* [Requirement]: Begin with the first line of the entries below and reproduce each line exactly, ending with the line that holds "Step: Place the".

%%

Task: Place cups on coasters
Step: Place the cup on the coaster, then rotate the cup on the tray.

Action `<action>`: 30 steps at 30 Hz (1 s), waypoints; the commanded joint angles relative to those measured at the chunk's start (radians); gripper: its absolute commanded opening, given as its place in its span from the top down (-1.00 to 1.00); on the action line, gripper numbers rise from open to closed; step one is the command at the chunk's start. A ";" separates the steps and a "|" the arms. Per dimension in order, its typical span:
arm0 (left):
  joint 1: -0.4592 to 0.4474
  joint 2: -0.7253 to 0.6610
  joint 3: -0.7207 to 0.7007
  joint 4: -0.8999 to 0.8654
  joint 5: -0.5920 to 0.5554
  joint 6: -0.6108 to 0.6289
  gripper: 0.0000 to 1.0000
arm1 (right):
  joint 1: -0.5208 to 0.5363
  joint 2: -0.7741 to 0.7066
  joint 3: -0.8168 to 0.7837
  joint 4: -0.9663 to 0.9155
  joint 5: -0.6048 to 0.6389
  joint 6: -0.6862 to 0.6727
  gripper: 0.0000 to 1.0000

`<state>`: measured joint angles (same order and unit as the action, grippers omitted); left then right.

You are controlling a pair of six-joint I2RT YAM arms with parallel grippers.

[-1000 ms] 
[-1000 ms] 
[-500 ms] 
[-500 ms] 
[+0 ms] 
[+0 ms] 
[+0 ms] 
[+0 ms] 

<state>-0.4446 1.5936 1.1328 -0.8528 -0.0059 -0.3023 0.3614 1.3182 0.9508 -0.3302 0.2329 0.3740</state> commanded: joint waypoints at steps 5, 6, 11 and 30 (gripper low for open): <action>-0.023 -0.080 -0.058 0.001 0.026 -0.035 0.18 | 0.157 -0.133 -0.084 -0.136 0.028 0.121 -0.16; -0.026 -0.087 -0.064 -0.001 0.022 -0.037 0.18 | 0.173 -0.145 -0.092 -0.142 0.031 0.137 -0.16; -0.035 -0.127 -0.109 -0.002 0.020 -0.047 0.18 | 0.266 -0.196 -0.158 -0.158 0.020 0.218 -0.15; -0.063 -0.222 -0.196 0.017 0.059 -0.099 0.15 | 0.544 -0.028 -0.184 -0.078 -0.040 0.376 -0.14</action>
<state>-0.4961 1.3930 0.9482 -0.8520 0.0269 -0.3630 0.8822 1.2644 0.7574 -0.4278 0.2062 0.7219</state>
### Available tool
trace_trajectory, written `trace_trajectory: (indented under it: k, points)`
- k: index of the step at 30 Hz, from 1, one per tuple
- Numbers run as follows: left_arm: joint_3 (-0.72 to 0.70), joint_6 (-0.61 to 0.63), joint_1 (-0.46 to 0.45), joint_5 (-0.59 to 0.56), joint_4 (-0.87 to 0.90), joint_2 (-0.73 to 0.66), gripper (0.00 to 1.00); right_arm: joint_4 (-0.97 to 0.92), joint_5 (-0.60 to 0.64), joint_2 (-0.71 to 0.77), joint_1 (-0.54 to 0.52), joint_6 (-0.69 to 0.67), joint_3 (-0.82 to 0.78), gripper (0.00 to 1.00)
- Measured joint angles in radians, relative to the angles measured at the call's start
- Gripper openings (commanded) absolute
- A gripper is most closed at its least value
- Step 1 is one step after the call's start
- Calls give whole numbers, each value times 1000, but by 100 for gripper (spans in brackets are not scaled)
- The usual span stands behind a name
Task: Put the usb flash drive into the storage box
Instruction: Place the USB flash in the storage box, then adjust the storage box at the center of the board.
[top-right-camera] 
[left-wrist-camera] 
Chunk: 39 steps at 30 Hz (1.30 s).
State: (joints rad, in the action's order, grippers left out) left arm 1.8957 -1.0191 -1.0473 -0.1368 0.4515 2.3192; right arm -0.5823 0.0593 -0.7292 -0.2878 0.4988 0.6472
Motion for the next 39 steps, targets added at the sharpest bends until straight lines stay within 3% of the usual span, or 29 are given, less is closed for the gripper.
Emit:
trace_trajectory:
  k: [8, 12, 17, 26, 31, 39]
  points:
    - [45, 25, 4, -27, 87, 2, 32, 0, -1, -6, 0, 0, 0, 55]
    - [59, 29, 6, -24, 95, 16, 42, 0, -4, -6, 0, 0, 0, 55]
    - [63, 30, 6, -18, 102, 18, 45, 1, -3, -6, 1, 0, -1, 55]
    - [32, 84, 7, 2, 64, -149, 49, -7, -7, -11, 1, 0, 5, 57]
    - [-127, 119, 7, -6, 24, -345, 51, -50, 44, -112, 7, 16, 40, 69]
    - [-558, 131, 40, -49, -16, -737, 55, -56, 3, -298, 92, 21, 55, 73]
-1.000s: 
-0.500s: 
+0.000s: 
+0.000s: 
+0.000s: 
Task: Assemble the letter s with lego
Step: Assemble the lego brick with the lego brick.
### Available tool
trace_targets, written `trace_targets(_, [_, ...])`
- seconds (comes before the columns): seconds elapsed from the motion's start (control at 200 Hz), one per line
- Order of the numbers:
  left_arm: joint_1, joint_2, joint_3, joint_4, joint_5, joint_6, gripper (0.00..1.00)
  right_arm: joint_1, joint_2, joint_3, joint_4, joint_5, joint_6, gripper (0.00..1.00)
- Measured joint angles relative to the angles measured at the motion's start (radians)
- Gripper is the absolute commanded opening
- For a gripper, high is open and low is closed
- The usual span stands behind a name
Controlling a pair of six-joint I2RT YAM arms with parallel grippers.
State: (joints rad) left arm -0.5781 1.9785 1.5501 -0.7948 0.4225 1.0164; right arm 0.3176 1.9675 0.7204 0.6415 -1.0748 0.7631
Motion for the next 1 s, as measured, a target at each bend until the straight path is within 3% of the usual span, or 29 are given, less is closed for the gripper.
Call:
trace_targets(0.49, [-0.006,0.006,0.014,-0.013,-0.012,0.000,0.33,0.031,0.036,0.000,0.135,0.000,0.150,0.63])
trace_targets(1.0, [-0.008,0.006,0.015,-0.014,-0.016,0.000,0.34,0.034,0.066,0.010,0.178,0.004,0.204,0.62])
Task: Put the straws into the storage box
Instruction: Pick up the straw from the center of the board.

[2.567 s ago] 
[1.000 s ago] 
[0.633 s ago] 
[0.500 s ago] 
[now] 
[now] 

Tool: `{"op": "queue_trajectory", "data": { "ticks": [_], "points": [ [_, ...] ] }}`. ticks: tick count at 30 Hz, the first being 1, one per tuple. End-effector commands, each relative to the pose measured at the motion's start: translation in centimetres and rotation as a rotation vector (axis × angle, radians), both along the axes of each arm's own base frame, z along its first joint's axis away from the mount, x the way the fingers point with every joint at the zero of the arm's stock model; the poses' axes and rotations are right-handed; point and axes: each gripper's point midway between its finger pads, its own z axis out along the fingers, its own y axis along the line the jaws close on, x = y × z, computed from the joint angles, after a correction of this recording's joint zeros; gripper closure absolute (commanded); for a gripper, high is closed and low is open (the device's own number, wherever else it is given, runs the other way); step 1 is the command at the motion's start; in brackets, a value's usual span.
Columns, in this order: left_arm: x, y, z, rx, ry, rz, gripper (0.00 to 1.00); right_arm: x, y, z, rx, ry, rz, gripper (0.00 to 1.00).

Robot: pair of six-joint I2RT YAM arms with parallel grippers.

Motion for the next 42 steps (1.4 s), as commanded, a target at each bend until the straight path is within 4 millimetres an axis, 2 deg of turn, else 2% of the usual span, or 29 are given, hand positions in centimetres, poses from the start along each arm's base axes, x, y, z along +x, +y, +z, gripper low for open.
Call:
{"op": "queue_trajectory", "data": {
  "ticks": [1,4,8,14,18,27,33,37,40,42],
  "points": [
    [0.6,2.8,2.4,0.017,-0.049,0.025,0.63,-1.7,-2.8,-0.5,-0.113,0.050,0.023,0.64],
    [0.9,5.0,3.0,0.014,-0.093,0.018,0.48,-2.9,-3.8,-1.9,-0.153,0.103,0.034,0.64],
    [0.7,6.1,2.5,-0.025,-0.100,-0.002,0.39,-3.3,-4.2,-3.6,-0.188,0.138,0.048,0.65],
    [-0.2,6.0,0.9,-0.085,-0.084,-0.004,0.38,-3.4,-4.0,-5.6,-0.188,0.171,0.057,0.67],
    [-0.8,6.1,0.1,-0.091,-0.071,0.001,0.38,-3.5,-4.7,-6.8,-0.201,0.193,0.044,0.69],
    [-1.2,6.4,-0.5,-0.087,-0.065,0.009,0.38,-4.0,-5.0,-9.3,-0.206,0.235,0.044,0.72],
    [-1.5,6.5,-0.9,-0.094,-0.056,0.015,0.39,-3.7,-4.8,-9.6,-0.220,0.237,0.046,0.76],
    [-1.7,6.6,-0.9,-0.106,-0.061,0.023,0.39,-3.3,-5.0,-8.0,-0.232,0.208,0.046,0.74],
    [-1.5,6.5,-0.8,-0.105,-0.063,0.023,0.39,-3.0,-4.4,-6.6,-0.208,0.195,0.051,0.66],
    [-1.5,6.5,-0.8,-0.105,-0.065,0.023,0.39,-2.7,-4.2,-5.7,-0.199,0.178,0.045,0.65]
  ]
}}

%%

* [Exercise result]:
Task: Place cups on coasters
Step: Place the cup on the coaster, then rotate the cup on the tray.

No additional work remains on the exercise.